The Cold War provides common lessons for all of us. These lessons include: the inevitable harm that results from national infallibility complexes, the futility of efforts to impose social and political systems against a people’s own will, the danger of militarizing international relations, and the fallaciousness of using military force to solve problems instead of settling them through political and diplomatic means. We should realize that attempts to answer the questions of who “won” and who “lost” the Cold War are doomed to failure. For many unbiased analysts, it is clear that Russia simply withdrew from the Cold War by renouncing the ideology that pushed the Soviet Union into it. This was the choice made by the Russian political elite, the Russian people, and by the other republics of the former USSR. Russia managed to avail itself of its potential in order to produce this extremely difficult change in the intellectual and spiritual sphere. At the same time, the realpolitik of the West was engulfed by a euphoria that had little to do with meaningful, long-term analysis. During the two decades since the fall of the Berlin Wall, our partners, primarily the United States, have pursued the “nothing has changed” course driven by the spirit of triumphalism and a desire to move into the geopolitical space that was left by the Soviet Union. The recent interview with former US Secretary of State James Baker in Der Spiegel, together with many other materials on the subject, cast a new light on the double game played by Western leaders in persuading Gorbachev not to oppose reunification of Germany.6 Furthermore, many of us were shocked when Lech Walesa recently said in Berlin “We were lucky that the Soviet Union at that time had such a weak leader.”7 These triumphalist attitudes are unhelpful.

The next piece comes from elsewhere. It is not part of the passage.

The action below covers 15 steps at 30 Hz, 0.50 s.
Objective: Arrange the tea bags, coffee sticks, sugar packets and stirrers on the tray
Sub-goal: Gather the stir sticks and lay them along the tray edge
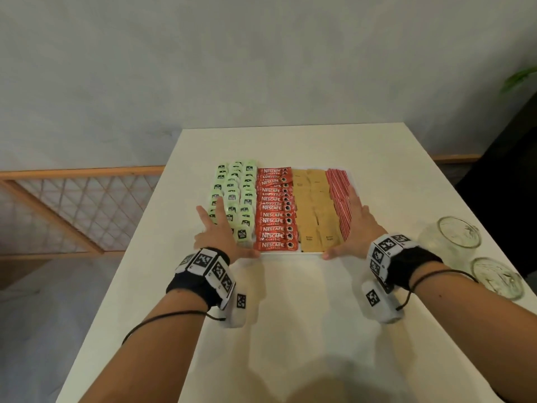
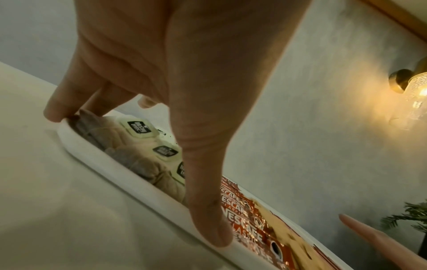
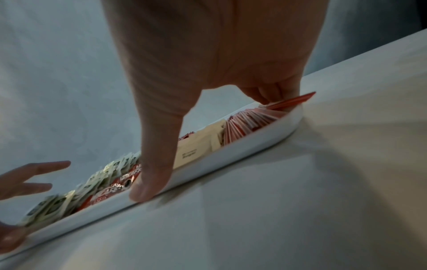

The problem of European integration could easily have been solved much earlier than it was. It could have occurred, without dissolving the North Atlantic Treaty Organization (NATO), by making the Organization for Security and Cooperation in Europe (OSCE) a full-fledged regional organization in accordance with Chapter 8 of the UN Charter. This would have enabled Europe to deal with the whole range of Euro-Atlantic issues. It could have produced a collective security system in the region that was open, understandable, and guaranteed unity. Our Western partners, unfortunately, took a different path and expanded NATO. It seems appropriate again to cite George Kennan, who viewed NATO enlargement as “The greatest mistake of the West in the last 50 years.”8
The world is undergoing one of the turning points of history. The current financial and economic crisis demonstrates the failure of attempts to return to a so-called pure liberal capitalism. At the same time the elusive hope of creating a unipolar world adds a special acuteness to this situation. There is an ongoing radical and irreversible transformation of the world’s landscape. We are witnessing the emergence of a new polycentric world in all levels of politics, economics, and finance.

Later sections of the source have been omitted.